PDG de l'Institut économique de Montréal, il s'exprime à titre personnel.



UN SERVICE «PREMIÈRE CLASSE»



J'appuie en principe la proposition d'augmenter les tarifs du transport en commun pour mieux refléter les coûts, suivant le principe de l'utilisateur-payeur. Comme pour les droits de scolarité, on a souvent tendance à vouloir faire assumer la facture des services qu'on utilise par les autres. D'accord pour faire payer les automobilistes afin de financer les infrastructures routières et de compenser la pollution qu'ils causent, mais ils n'ont pas la responsabilité additionnelle de subventionner les déplacements de tout le monde. En excluant le cas des citoyens moins nantis - qui devront être aidés par des mesures ciblées selon leur revenu - si les usagers du transport en commun ne sont pas prêts à payer ce qu'il en coûte pour le financer, c'est probablement parce que l'efficacité du réseau et la qualité du service sont insuffisantes. Je suggère également d'évaluer la possibilité de créer une « première classe » dans certains modes de transport collectif (pour le train de banlieue par exemple) comme on le voit en Europe afin d'attirer les gens d'affaires qui se préoccupent davantage de la commodité et du confort que des tarifs. En facturant à ces usagers un tarif plus élevé, les sociétés de transport pourraient effectuer une certaine forme de redistribution en utilisant les « profits » ainsi générés afin de réduire d'autant les tarifs des usagers de la « classe régulière ».

Michel Kelly-Gagnon

Caroline Moreno

Écrivain et comédienne



PANNE D'IDÉES

Le groupe de recherche affilié à l'Institut d'urbanisme de l'Université de Montréal serait-il en panne d'idées ? Pourquoi vouloir pénaliser ceux qui ont le bon sens d'utiliser les transports en commun ? Ne serait-il pas plus logique de faire payer ceux qui contribuent à polluer l'environnement, à détruire les infrastructures et à produire du bruit ? M. Parisien a raison : une nouvelle hausse des tarifs est un appel au boycottage ! D'autres alternatives doivent être envisagées : éradication des pratiques mafieuses dans l'octroi des contrats de construction et d'entretien des routes, contraventions aux chauffeurs qui laissent leur moteur inutilement allumé, postes de péage sur les autoroutes, taxes sur le carbone, sur les véhicules récréatifs, etc.
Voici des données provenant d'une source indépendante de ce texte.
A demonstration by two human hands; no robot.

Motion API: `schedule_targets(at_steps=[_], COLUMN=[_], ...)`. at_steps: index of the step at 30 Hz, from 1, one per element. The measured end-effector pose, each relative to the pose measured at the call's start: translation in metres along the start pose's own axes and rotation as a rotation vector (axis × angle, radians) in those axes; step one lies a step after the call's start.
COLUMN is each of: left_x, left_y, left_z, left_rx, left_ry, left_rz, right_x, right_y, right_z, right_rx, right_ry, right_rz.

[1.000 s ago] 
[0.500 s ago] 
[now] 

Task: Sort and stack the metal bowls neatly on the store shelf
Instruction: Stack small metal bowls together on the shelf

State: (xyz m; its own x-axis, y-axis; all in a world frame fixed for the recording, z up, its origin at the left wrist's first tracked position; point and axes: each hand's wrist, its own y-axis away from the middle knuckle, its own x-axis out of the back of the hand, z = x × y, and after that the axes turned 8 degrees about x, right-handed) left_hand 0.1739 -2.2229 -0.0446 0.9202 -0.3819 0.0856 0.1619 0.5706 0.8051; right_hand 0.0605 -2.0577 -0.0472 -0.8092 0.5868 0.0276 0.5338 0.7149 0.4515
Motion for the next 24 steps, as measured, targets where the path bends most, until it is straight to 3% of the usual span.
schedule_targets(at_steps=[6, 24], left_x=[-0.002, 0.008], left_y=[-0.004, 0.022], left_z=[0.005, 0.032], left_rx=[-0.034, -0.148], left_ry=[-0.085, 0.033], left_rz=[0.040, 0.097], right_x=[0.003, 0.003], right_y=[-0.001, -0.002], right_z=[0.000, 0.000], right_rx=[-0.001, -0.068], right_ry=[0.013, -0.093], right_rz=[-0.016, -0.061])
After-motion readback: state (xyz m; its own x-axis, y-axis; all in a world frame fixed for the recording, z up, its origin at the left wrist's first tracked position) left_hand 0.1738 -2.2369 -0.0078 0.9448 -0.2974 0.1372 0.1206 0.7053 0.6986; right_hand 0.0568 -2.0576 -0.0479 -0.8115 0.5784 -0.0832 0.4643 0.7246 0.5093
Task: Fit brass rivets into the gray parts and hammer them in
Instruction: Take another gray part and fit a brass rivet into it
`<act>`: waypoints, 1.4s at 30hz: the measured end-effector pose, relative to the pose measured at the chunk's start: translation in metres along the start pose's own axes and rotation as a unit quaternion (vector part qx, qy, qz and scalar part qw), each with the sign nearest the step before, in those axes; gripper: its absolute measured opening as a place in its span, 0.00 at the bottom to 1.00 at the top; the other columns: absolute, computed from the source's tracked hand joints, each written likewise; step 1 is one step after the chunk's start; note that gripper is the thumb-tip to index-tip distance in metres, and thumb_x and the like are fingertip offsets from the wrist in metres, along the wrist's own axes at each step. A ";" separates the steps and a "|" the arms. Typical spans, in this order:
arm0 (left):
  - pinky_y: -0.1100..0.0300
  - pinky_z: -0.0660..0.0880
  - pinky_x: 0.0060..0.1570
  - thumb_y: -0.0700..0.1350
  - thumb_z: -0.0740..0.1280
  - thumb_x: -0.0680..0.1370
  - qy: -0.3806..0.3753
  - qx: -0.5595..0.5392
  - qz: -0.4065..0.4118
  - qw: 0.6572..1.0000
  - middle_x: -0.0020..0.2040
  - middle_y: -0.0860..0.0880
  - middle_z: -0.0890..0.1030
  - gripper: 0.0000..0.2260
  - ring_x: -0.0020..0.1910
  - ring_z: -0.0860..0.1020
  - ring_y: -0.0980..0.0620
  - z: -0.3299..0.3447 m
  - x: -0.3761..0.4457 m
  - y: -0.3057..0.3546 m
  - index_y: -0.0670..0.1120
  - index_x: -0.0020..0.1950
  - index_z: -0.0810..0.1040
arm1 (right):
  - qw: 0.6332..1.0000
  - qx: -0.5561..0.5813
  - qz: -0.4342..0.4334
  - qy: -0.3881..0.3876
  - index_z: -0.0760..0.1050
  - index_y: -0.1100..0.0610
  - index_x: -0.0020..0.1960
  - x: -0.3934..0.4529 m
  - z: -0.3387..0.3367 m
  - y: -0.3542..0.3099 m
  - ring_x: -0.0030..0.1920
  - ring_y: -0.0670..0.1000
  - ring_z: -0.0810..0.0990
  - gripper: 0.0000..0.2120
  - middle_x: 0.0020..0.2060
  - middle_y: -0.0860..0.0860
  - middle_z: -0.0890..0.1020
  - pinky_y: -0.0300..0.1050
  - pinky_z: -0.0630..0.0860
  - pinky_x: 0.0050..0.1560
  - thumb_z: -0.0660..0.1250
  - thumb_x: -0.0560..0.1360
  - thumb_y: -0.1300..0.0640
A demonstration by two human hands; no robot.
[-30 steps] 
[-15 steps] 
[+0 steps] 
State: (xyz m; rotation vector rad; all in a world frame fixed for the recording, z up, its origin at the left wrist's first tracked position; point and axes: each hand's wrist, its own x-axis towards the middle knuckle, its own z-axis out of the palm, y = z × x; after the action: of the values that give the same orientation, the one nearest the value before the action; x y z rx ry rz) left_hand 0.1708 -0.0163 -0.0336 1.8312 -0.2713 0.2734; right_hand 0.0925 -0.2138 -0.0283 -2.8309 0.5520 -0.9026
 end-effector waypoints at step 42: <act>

Si les fumeurs ont pu offrir un stade olympique (qui ne sert pas à grand-chose) aux citoyens, les pollueurs peuvent aider à financer le prolongement de lignes de métros et de pistes cyclables, l'ajout d'autobus et de trains dont un TGV traversant le Québec pour se rendre jusqu'à New York!

Caroline Moreno

Léo Bureau-Blouin

Président de la FECQ



PRÉSERVER L'ACCESSIBILITÉ



Tous s'entendent pour dire qu'il faut améliorer le financement du système de transport en commun dans la grande région de Montréal. Or, une augmentation dramatique des tarifs n'est pas la solution. Une augmentation de 60% comme le propose un groupe de chercheurs aurait des impacts importants sur l'accessibilité au transport et commun et surtout, enlèverait un des principaux avantages concurrentiels du transport collectif : son bas prix. La taxe sur l'essence constitue une avenue beaucoup plus intéressante pour assurer le financement du transport en commun puisqu'elle pénalise les moyens de déplacement polluant au profit du transport collectif.